Primeiro, porque durante minha permanente tentativa de produzir música de qualidade, mesmo tendo esse disco como referência absoluta, jamais me passou pela cabeça fazer nada sequer parecido; com isso, creio ter sido menos influenciado por ele. Considero o clima, a coesão, os vocais e o Ney ímpares e inimitáveis, o que me fez nunca nem pensar em copiá-los.
Segundo, porque trabalho com literatura, de forma que meu julgamento de um álbum que traz excelentes musicalizações de poemas (o que é muito difícil de se fazer) tem quase que obrigatoriamente pontos a mais em relação a outras realizações artísticas. É um grande desafio bem cumprido.

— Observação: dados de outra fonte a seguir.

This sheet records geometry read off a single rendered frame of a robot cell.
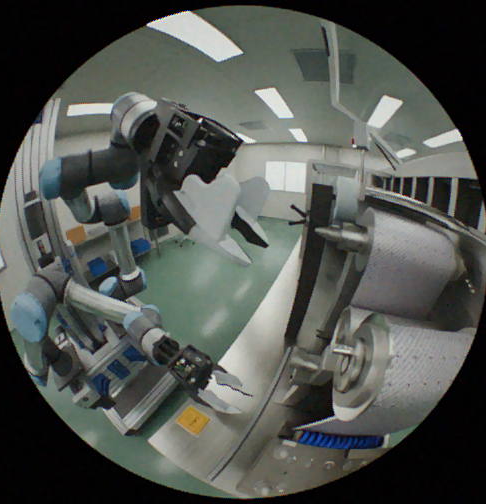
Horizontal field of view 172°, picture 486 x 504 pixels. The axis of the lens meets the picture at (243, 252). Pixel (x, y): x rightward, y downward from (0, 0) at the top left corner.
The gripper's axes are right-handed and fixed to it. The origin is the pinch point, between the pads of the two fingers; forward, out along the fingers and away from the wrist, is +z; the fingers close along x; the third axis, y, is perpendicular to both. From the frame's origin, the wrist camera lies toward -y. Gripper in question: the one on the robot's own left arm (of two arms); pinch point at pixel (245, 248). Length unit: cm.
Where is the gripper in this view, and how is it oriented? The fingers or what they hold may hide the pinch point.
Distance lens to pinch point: 15.6
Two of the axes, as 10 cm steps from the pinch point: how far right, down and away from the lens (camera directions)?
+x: 4.8, -3.8, 7.9
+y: 5.6, -5.6, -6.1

Por fim, porque gosto dos acordes simples e de canções mais pop, o que faz com que eu tenda a aderir mais rapidamente ao som dos Secos & Molhados que, por exemplo, ao de gênios experimentais como Arrigo ou compositores complexos como Gil. Estes devem ter até melhores ideias musicais em seus trabalhos, como outros também, mas os Secos & Molhados me "pegam" de forma mais definitiva.
Em função dessas ponderações, ainda deixo espaço para me perguntar se esse álbum é de fato o meu top da MPB, ou se "Clube da Esquina" e "O grande circo místico" não estariam no mesmo patamar, ou superior. Por enquanto, este ainda me vem como o número um.

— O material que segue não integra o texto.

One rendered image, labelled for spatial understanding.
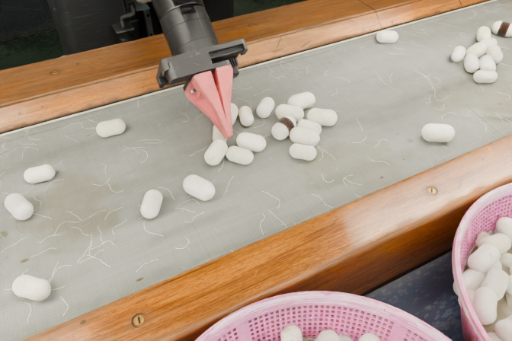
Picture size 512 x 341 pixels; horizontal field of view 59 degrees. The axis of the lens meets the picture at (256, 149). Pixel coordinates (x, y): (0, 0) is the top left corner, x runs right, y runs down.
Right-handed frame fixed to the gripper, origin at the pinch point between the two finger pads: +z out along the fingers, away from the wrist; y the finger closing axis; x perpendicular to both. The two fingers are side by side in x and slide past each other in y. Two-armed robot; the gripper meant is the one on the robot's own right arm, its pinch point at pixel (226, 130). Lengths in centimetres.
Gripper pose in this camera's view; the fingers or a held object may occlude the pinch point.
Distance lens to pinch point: 53.2
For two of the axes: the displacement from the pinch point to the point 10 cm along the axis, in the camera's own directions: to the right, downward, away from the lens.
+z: 3.6, 9.3, -0.8
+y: 8.8, -3.1, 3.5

O que destaco em cada faixa (ordem do CD, que é diferente da do vinil de 73):
1 - Sangue latino: a entrada do baixo marcando a pulsação, seguida do violão cheio e da voz do Ney são muito impactantes. E aí você ouve a letra, sensacional, desafiadora, representativa. Simples e poética, conquista seu corpo e sua atenção rápido.
2 - O vira: a lusitanidade e a brasilidade, complementando a latinidade explosiva da canção anterior. Festa com as criaturas da noite, com os mitos populares. Canção emblemática.
3 - O patrão nosso de cada dia: a pulsação fica menor, o acompanhamento de violão e a flauta trazem singeleza, e eis que ganha todo o destaque a voz do Ney, numa interpretação arrepiante, tanto nas partes mais intensas quanto naquelas mais contidas.
4 - Amor: poema musicado com competência, se transforma em canção empolgante, em grande parte pela linha de baixo. Jogo de vozes faz crescer a força da palavra de João Apolinário.
5 - Primavera nos dentes: sempre considerei essa canção próxima do rock progressivo, não apenas pela extensão da introdução, mas pela centralidade dos solos e das frases musicais e pela progressão do clima antes, durante e depois do canto. Letra (poema de João Apolinário) descomunal.
6 - Assim assado: tratar de racismo com tanta poesia e sutileza não é para qualquer um, ainda mais numa canção alegre e saltitante. Sabedoria na provocação.
7 - Mulher barriguda: autêntico rock'n'roll, deixando um ponto de interrogação no ouvinte em relação ao foco de observação da poesia de Solano Trindade. Falamos do futuro ou da mulher barriguda? Excelente arranjo.
8 - El Rey: canção pílula sobre poema pílula. Provocação breve, direta e incisiva, tanto mais pungente quanto mais certeira.
9 - Rosa de Hiroshima: ponto alto da interpretação de Ney Matogrosso no disco, melodia absurdamente linda sobre poema pesado de Vinicius de Moraes. O arranjo deixa a poesia fluir e brilhar.
10 - Prece cósmica: balada gostosa, com fantástico arranjo vocal e jogo esperto com as pausas e continuações. Bom recorte entoativo sobre o poema de Cassiano Ricardo.
11 - Rondó do Capitão: melodia infantil para poema-parlenda de Manuel Bandeira. Nesse sentido, adequação no ponto máximo. Ney canta num registro mais grave, e continua espetacular.
12 - As andorinhas: outra canção-poema-pílula, corte sensível e preciso que coloca a metáfora na mesa e sai de cena deixando a provocação no ar. Soa como uma afirmação pesada, e respeita a intensidade dos versos de Cassiano Ricardo.
13 - Fala: delicadíssima interpretação de Ney, com uma letra de doçura deliciosa, e um embalo que remete a um clima de afeto, conversa ao pé do ouvido, diálogo de pessoas queridas. O interessante é o conceito da letra estar associado à linguagem fática: muito sobre os interlocutores é dito na interpretação vocal e no arranjo, mas na verdade o conteúdo da letra é a própria preparação do ato de dizer. Lindo.
Muito à frente de seu tempo. Sempre.